L’argument de subvention qui profiterait davantage aux classes aisées est en partie fondé. Ce qu’il faut toutefois dire c’est que toute augmentation du prix du carburant entraînera une inflation en chaîne qui se répercutera sur les prix des transports, des vivres et des aliments produits chez nous et transportés par des « opeps » et autres cars et camions, sur l’industrie cosmétique kamerunaise qui est très dynamique, sur l’industrie chimique et notamment les savonneries, les produits de nettoyage, les produits d’étanchéité, les produits de construction, grosses utilisatrices des dérivés du pétrole, sur le coût de l’électricité là où on est encore obligé d’utiliser les centrales thermiques. 

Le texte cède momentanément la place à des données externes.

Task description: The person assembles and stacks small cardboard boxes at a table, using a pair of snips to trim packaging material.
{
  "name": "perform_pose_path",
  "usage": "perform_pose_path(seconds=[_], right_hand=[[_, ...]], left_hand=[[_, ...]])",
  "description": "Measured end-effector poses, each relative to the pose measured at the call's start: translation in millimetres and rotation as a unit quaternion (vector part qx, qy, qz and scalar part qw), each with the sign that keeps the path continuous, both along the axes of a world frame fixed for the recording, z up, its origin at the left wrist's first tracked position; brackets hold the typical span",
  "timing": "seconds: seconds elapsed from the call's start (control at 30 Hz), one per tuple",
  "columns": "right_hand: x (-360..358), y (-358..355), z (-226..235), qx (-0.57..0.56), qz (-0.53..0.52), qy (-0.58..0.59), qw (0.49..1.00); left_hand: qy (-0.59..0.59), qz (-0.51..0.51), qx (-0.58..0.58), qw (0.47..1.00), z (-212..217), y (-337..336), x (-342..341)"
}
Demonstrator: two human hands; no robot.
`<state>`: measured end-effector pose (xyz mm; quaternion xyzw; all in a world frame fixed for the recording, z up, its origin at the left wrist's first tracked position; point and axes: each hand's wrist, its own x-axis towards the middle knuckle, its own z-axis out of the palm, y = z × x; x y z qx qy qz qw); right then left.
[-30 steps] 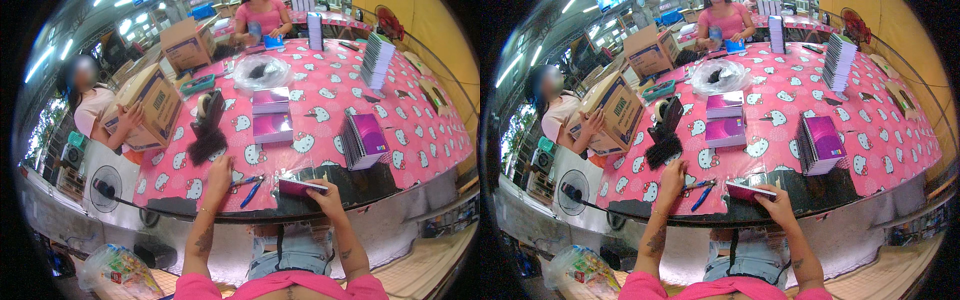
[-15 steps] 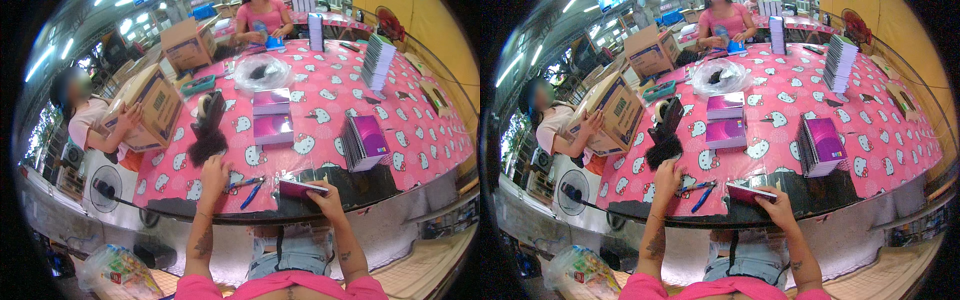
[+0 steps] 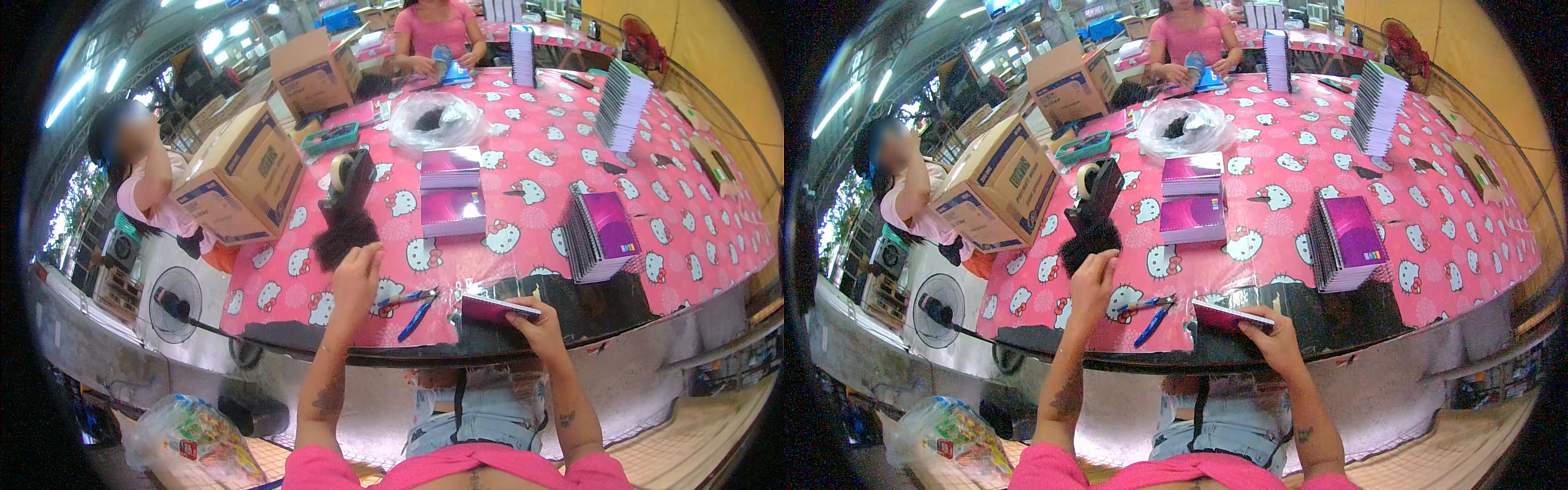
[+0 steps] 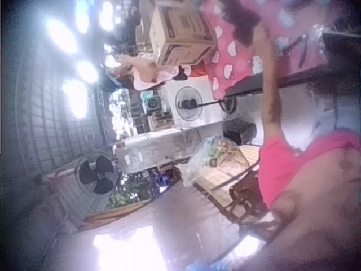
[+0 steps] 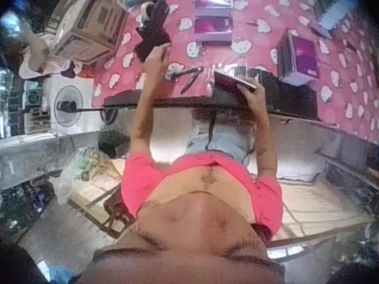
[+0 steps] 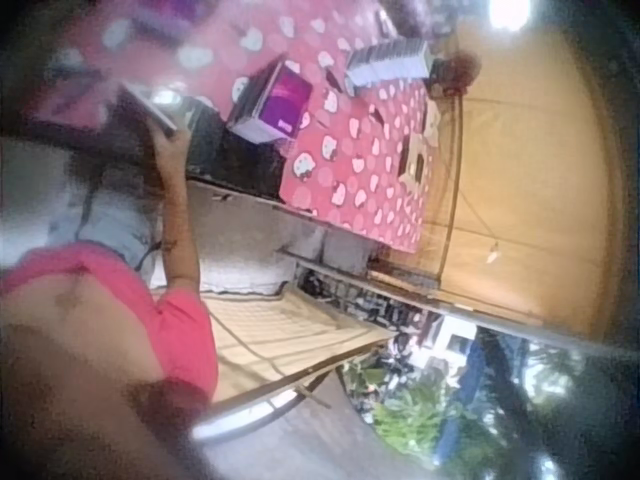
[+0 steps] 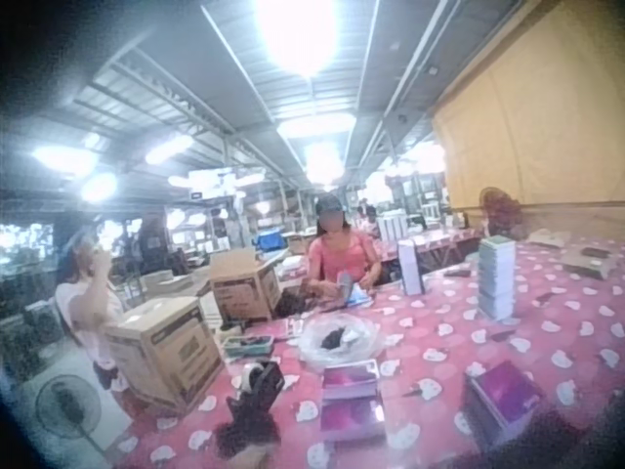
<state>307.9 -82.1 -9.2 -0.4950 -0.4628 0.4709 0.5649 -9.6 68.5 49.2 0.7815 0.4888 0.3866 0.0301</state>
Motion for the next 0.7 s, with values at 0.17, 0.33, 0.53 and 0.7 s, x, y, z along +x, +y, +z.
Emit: perform_pose_path(seconds=[0.17, 0.33, 0.53, 0.7], right_hand=[[-1, -1, -1, -0.003, 0.002, 0.002, 1.0], [0, -2, -2, 0.01, 0.017, -0.015, 1.0], [1, -2, 2, 0.011, 0.02, -0.033, 0.999], [-1, -3, -1, 0.014, 0.015, -0.03, 0.999]], left_hand=[[-0.082, -0.206, -0.126, 0.967, 6, -64, 55], [-0.095, -0.205, -0.102, 0.969, -11, -73, 72], [-0.13, -0.214, -0.115, 0.961, -10, -72, 75], [-0.113, -0.222, -0.13, 0.96, -9, -72, 71]])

Il apparaît donc clairement que l’augmentation projetée du prix des carburants aura un impact négatif sur le pouvoir d’achat des classes moyennes et inférieures ainsi que sur la compétitivité de nos PMI chimiques, PMI parmi les plus dynamiques du pays. 
Comme on le voit, l’Etat-RDPC se fourvoie et essaie, une fois de plus, une fois de trop de faire supporter par les populations les plus fragiles, les classes moyennes et les classes de démunis, les errements et les échecs de sa politique économique et de sa mal gouvernance. 
Les Kamerunais sont en droit d’exiger la vérité sur le pétrole produit au Kamerun. Combien rapporte t-il exactement ? Combien de centaines de milliards la SNH reverse dans le Trésor Public ? Combien les taxes, les impôts, les prélèvements divers assis sur les profits rapportent-ils à l’Etat du Kamerun ? 
D’un autre côté, nous devons nous interroger sur l’utilisation qui est faite de la manne pétrolière. C’est sur la base de cette transparence qu’il sera possible, enfin, de définir une politique de développement assise sur le pétrole. Ce qui se trame en ce moment et donc l’objectif avoué est d’augmenter  les prix des carburants, n’est rien d’autre qu’une IMPOSTURE.